There’s no shortage of potent images from the disentombing of Death From Above 1979. But if a single central image had to be chosen, one that most comprehensively frames the resurrection of the band, it would have to be from the secret show they played in Toronto earlier this month. It was, similar to the unruly shows of the band’s provenance, in a parking lot. Except this time, the parking lot belonged to the Edward Day Gallery—located next to the Museum of Canadian Contemporary Art— and had been hired for the show.

Jesse F Keeler is the first to admit that things have changed since the band’s explosive self-exhuming in 2011.

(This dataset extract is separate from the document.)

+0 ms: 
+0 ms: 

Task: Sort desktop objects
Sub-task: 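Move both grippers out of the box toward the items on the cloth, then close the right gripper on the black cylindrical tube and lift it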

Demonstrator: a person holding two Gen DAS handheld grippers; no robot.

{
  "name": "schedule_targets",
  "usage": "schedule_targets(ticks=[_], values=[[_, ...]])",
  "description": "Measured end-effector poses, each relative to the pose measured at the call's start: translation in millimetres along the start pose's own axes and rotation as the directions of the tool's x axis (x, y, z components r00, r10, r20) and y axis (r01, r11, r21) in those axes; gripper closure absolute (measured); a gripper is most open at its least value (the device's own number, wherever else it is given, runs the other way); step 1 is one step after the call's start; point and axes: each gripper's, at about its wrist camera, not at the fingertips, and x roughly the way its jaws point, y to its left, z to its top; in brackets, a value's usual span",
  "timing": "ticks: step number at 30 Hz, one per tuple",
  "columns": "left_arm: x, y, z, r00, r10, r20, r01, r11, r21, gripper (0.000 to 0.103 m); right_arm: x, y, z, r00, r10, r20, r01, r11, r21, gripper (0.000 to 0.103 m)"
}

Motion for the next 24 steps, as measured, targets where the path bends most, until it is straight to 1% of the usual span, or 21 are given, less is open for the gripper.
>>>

“Now we walk in the room with hundreds of thousands of kids behind us” Keeler says of DFA 1979’s more recent summits with industry. “Compare now to back in the day and it’s a whole new experience, it’s wonderful. I still don’t shower before those meetings though. On principal.” As he recounts stories of being applauded in boardrooms (true stories I’m assured) Keeler seems ignited with the kind of faith generated by unstoppable force—the force of the deathless. And it’s faith well founded. There’s a palpable excitement and disbelief surrounding DFA 1979’s return, an excitement that extends beyond the immediate ambit of DFA fans and deep into the furthest corners of the music industry. Amid the scrutiny and anticipation of their reformation, one question that hangs dense and steam-like over the reforged duo since Coachella 2011, which is: are they the true architects of their own resurrection or willingly caught up in the acute excitement of external parties?

“Well I know it’s not the second thing for me…” Keeler yawns. “I really take a lot of enjoyment in disappointing people and being the guy at the party that makes the party end. I don’t know. I just see an excited crowd and I just wanna go out there and really hammer the shit out of them and still see if they like it when it’s over…”

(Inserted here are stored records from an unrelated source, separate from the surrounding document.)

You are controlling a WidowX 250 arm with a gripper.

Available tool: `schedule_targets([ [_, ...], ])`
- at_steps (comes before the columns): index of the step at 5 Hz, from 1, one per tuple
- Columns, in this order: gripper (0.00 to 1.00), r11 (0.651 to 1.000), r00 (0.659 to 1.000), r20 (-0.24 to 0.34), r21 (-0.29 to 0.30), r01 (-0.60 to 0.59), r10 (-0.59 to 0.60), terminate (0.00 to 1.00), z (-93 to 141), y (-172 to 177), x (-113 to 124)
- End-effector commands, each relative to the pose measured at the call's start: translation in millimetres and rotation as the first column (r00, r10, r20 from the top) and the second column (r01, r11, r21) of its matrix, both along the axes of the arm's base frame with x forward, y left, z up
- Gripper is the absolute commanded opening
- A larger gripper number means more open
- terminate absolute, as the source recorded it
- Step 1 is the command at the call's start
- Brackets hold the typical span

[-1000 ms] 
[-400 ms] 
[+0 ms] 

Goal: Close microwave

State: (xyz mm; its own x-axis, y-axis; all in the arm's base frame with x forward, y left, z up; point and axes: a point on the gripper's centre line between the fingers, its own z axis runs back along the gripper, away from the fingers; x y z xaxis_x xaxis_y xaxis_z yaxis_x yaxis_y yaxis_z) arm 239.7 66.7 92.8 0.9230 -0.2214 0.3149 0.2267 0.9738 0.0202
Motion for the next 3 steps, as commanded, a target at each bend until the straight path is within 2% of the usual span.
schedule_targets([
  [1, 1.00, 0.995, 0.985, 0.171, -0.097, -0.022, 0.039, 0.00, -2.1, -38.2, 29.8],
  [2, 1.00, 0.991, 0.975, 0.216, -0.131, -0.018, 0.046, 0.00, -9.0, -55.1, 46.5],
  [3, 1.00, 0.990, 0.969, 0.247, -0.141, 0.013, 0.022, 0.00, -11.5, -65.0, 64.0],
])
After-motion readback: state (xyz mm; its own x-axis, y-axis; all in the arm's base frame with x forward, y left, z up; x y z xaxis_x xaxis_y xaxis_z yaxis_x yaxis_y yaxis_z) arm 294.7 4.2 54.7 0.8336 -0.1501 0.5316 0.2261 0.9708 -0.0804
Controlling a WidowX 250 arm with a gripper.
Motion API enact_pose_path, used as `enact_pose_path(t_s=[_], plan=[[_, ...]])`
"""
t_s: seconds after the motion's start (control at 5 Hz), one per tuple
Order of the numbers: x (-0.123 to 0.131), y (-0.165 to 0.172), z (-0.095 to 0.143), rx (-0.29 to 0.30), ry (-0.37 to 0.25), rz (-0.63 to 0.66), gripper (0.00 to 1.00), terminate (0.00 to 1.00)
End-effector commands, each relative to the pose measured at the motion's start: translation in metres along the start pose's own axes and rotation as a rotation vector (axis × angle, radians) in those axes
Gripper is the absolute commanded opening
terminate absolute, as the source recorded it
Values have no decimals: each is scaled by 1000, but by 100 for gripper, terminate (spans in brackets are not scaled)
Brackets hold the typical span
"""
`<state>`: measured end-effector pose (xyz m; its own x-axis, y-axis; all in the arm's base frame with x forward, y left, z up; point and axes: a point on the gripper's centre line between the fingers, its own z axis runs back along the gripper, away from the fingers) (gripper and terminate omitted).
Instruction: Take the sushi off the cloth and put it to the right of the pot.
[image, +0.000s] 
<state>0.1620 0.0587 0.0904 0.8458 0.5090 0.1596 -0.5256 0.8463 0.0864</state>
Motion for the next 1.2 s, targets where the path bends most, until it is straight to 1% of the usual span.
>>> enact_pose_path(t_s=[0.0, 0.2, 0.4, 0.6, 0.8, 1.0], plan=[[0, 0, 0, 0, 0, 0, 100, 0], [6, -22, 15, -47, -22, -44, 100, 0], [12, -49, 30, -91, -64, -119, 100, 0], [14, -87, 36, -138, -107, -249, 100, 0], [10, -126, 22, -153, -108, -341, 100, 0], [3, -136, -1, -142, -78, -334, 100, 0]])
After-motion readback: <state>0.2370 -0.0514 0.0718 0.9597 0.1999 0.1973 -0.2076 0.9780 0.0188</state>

And DFA 1979 still seem to enjoy hammering the shit out of people. The Physical World has the same convulsive snarl and thunderous swagger that 2006’s You’re a Woman I’m a Machine was so famous for. There’s something almost compulsively kinetic about the album. From the opening shrieks of ‘Cheap Talk’ to the haunted strains of ‘The Physical World’, the album only draws breath during the smog-cloaked fabulism of ‘White is Red’.

“The challenge is trying to capture the band on the recording like how it feels for us to play” Keeler winces.  “I don’t know if that’s ever really possible but I think we got closer this time…”

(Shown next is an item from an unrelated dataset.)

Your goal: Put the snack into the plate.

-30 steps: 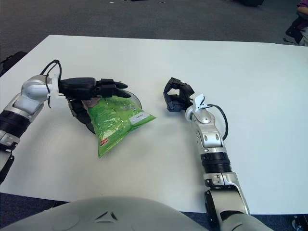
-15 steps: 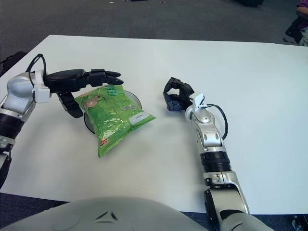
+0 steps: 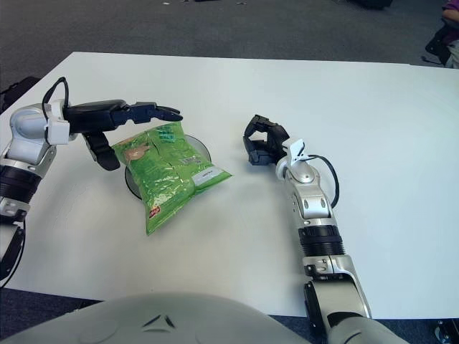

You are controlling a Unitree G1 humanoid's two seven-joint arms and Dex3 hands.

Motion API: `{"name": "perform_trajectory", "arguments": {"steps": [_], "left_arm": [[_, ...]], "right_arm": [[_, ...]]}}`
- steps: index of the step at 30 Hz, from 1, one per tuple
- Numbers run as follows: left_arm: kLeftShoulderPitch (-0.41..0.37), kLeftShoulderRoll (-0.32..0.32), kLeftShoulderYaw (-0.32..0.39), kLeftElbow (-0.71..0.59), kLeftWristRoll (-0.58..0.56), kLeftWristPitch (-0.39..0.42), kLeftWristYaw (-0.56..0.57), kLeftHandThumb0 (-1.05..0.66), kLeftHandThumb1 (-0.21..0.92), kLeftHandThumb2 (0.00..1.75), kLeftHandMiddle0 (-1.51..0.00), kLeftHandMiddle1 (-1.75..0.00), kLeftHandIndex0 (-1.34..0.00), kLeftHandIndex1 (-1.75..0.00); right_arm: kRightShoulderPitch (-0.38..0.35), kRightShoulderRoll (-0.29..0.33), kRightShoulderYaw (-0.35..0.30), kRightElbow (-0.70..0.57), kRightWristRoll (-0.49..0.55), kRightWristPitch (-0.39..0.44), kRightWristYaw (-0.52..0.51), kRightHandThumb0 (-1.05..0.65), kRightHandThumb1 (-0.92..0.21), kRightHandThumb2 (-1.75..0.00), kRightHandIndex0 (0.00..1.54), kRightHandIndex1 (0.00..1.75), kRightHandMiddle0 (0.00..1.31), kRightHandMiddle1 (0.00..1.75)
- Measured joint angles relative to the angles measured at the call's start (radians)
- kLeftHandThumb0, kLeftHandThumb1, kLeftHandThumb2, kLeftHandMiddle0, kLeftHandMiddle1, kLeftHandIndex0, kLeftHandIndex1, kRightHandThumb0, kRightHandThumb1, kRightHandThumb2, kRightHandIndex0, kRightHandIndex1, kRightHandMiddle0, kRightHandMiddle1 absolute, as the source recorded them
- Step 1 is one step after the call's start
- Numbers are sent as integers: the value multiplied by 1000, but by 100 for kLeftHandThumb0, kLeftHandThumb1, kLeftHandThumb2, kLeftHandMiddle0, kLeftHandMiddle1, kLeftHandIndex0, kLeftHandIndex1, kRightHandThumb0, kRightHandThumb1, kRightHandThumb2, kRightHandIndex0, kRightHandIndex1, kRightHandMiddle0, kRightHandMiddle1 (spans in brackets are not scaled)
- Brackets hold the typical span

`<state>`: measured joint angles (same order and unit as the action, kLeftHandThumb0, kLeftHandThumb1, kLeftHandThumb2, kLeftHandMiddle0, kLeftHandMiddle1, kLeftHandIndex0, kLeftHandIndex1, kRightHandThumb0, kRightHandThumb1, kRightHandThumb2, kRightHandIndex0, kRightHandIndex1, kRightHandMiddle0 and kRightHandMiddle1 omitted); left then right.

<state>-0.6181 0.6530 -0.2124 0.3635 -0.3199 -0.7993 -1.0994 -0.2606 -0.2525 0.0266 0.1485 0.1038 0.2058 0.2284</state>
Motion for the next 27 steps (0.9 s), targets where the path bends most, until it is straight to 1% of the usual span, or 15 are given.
{"name": "perform_trajectory", "arguments": {"steps": [3,5,8,9,12,17,18,21,23,24,25,26,27], "left_arm": [[1,-1,19,-1,-2,44,-1,-97,92,54,-23,-17,0,-59],[5,-2,37,-3,6,61,12,-98,92,61,-24,-18,0,-65],[17,-15,66,9,22,66,51,-101,92,64,-25,-19,0,-70],[19,-25,78,33,29,56,68,-101,92,65,-25,-19,0,-71],[34,-63,110,109,43,40,118,-101,92,64,-26,-20,0,-75],[88,-162,183,234,84,11,295,-99,92,60,-26,-21,0,-78],[97,-178,193,247,91,11,319,-98,92,60,-26,-21,0,-77],[118,-228,222,279,80,56,368,-93,92,55,-28,-24,0,-77],[118,-261,247,314,62,91,397,-86,92,51,-27,-44,0,-81],[118,-276,262,331,53,104,416,-85,92,50,-27,-50,0,-82],[118,-289,277,348,50,113,435,-83,92,49,-26,-59,0,-85],[117,-300,292,364,48,120,455,-81,92,51,-29,-71,0,-92],[117,-310,306,382,49,122,476,-80,92,51,-30,-76,0,-94]], "right_arm": [[1,1,0,0,0,-3,-1,-45,-41,-119,118,175,54,175],[1,2,0,1,0,-4,-2,-45,-41,-120,119,175,54,175],[1,3,0,4,0,-6,-2,-45,-41,-120,121,175,54,175],[1,3,-1,5,0,-8,-2,-45,-41,-121,121,175,54,175],[2,3,-1,9,0,-15,-2,-45,-40,-121,122,175,55,175],[1,3,-1,15,0,-27,-1,-45,-40,-122,122,175,55,175],[1,3,-1,16,0,-28,-1,-45,-40,-122,122,175,55,175],[-1,2,-2,20,0,-32,-1,-45,-40,-122,122,175,55,175],[-3,2,-2,23,0,-32,-1,-45,-39,-122,121,175,55,175],[-4,3,-2,24,0,-32,-1,-45,-39,-122,120,175,55,175],[-4,3,-2,24,0,-33,-1,-45,-39,-122,120,175,55,175],[-4,4,-2,25,0,-33,-1,-46,-39,-122,119,175,55,175],[-5,4,-2,26,0,-33,-1,-46,-39,-122,119,175,55,175]]}}
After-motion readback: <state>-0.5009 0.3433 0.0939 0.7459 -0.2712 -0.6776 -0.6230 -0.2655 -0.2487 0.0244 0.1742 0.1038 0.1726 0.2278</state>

But despite feeling closer to invoking their live sound on record, DFA 1979 made almost no radical changes to their approach. In much the same way as he did over a decade ago, Keeler wrote around 6 songs on bass and sketched out some drum ideas before sending them to Sebastian Grainger, who laid his own ideas on the demos. By the time they finally convened in the studio, Keeler and Grainger made sure they had nudged the bulk of their songs to near-completion. Neither member of DFA 1979, according to Keeler, likes to be in the studio without a plan.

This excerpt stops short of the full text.